Both the Mann-Whitney [Note: The test conducted by -ranksum- –MFB.]and the Kolmogorov-Smirnov tests are nonparametric tests to compare two unpaired groups of data. Both compute p-values that test the null hypothesis that the two groups have the same distribution. But they work very differently:

The Mann-Whitney test first ranks all the values from low to high, and then computes a P value that depends on the discrepancy between the mean ranks of the two groups.

• The Kolmogorov-Smirnov test compares the cumulative distribution of the two data sets, and computes a P value that depends on the largest discrepancy between distributions. Here are some guidelines for choosing between the two tests:
• The KS test is sensitive to any differences in the two distributions. Substantial differences in shape, spread or median will result in a small P value. In contrast, the MW test is mostly sensitive to changes in the median.
• The MW test is used more often and is recognized by more people, so choose it if you have no idea which to choose.
• The MW test has been extended to handle tied values. The KS test does not handle ties so well. If your data are categorical, so has many ties, don’t choose the KS test.
• Some fields of science tend to prefer the KS test over the MW test. It makes sense to follow the traditions of your field.

In my contract farming data, both -ksmirnov- and -ranksum- give a similar answer:

```. ksmirnov hunger, by(cf) exact

Two-sample Kolmogorov-Smirnov test for equality of distribution functions

Smaller group D P-value Exact
----------------------------------------------
0: 0.0001 1.000
1: -0.0887 0.010
Combined K-S: 0.0887 0.019 .

Note: Ties exist in combined dataset;
there are 21 unique values out of 1182 observations.

. ranksum hunger, by(cf)

Two-sample Wilcoxon rank-sum (Mann-Whitney) test

cf | obs rank sum expected
-------------+---------------------------------
0 | 601 373279.5 355491.5
1 | 581 325873.5 343661.5
-------------+---------------------------------
combined | 1182 699153 699153

----------

Ho: hunger(cf==0) = hunger(cf==1)
z = 3.050
Prob > |z| = 0.0023

```

In both cases, the null (of equality of distributions) is rejected.

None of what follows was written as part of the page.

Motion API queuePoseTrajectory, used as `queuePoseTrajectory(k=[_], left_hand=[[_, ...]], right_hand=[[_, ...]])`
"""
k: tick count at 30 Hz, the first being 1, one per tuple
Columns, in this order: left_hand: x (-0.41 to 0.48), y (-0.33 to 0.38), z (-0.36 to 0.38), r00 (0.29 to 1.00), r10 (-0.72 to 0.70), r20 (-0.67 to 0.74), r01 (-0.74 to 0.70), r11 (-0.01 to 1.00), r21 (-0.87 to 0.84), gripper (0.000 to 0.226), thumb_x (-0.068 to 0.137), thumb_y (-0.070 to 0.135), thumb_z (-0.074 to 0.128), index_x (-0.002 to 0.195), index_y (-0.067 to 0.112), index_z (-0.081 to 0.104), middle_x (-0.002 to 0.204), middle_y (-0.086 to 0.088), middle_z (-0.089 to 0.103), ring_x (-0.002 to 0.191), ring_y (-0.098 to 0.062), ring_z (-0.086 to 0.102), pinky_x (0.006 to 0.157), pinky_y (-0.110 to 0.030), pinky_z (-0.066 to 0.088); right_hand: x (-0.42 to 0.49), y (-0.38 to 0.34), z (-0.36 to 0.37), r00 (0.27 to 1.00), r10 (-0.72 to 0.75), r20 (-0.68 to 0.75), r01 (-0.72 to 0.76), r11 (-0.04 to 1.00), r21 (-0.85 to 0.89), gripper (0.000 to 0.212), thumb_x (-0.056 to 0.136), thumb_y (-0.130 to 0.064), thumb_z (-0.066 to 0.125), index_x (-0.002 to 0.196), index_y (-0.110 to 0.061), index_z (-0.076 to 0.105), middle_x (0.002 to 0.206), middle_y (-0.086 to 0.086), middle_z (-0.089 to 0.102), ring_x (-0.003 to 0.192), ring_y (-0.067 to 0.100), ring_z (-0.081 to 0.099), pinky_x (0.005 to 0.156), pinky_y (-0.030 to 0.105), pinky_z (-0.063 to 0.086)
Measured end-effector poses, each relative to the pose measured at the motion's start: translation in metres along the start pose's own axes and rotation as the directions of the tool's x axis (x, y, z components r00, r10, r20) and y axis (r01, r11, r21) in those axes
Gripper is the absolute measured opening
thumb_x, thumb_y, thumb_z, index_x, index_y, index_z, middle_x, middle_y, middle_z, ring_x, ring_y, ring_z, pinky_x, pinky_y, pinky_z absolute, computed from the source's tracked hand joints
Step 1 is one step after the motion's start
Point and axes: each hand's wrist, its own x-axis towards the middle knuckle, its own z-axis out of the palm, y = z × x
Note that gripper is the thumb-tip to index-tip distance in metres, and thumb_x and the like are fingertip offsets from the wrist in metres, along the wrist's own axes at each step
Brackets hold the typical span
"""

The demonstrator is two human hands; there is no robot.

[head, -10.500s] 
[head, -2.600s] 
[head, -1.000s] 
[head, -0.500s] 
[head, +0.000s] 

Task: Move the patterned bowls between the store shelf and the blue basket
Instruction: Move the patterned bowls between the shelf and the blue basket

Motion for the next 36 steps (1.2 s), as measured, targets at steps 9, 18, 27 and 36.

Which test are people more likely to use in economics? My hunch was that the Kolmogorov-Smirnov test was more popular than the Mann-Whitney U test, the test conducted by -ranksum- (by the Law of Small Numbers, as this hunch was based on the fact that when I was in grad school, a problem set once asked us to conduct a Kolmogorov-Smirnov test, but we were never asked to conduct a Mann-Whitney test), so I looked on JSTOR. It turns out that between 2010 and 2016, there are 108 instances of “Kolmogorov-Smirnov” in economics articles on JSTOR versus 101 instances of “Mann-Whitney,” so it looks as though there is no clear preference for either, at least in the recent past.

As always, my advice is “do (and report) both.” This is especially so with nonparametric procedures which, compared to two parametric procedures aimed at getting at the same answer (e.g., probit vs. logit), are more likely to yield different answers by virtue of looking at the same problem very differently.